What you should do »
Your answer should consist of the lines holding "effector", copied from the material below.

Data excerpt »

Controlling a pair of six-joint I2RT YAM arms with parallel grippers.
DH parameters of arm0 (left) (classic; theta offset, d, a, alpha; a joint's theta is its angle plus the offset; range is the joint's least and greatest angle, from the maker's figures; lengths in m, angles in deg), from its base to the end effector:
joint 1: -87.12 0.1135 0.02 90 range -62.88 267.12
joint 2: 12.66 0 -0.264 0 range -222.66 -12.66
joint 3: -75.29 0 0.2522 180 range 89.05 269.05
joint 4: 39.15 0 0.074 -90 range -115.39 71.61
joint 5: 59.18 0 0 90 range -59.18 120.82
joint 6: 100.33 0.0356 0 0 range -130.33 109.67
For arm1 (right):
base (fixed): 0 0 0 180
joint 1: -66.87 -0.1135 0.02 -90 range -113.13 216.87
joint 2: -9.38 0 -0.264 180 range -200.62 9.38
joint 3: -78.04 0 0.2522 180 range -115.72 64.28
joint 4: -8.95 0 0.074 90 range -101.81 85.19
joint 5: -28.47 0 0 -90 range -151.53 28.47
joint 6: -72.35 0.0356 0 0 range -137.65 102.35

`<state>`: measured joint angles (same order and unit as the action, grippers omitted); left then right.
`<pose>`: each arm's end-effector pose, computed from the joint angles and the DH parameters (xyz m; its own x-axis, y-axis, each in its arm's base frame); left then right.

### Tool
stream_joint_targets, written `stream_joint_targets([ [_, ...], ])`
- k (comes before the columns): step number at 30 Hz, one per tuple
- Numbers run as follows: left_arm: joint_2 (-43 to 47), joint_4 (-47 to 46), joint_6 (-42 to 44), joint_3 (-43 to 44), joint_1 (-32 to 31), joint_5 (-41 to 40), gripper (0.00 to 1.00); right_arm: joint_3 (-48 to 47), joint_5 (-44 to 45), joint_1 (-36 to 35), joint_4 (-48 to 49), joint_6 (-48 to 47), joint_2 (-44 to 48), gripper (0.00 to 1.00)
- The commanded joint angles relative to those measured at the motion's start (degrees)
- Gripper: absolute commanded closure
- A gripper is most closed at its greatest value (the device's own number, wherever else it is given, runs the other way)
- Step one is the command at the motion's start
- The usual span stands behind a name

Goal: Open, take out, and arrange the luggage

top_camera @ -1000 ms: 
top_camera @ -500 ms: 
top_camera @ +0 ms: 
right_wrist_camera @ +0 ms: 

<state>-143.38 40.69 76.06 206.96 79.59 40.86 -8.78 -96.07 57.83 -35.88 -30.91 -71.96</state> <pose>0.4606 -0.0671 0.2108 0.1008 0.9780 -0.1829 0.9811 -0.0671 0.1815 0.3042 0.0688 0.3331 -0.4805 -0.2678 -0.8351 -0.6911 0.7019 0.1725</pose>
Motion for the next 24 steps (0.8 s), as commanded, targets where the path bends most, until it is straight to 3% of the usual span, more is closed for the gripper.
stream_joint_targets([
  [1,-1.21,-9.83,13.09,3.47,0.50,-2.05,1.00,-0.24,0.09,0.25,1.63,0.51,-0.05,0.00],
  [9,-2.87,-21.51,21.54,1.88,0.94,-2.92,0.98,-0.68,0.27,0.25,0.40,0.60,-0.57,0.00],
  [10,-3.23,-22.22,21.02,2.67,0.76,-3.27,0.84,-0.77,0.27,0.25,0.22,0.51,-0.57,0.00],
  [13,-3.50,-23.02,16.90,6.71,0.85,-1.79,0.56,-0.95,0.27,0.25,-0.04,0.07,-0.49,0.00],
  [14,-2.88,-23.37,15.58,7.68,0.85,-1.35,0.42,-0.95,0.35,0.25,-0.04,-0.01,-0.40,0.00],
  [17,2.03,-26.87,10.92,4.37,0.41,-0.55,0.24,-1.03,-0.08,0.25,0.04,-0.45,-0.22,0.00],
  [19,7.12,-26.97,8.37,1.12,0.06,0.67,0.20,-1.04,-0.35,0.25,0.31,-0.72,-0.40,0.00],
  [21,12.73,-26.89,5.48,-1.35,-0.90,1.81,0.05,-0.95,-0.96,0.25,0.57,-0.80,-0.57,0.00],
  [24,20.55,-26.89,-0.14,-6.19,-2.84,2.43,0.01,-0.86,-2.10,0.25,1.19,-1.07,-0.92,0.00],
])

Answer below »
DH parameters of arm0 (left) (classic; theta offset, d, a, alpha; a joint's theta is its angle plus the offset; range is the joint's least and greatest angle, from the maker's figures; lengths in m, angles in deg), from its base to the end effector:
`<pose>`: each arm's end-effector pose, computed from the joint angles and the DH parameters (xyz m; its own x-axis, y-axis, each in its arm's base frame); left then right.

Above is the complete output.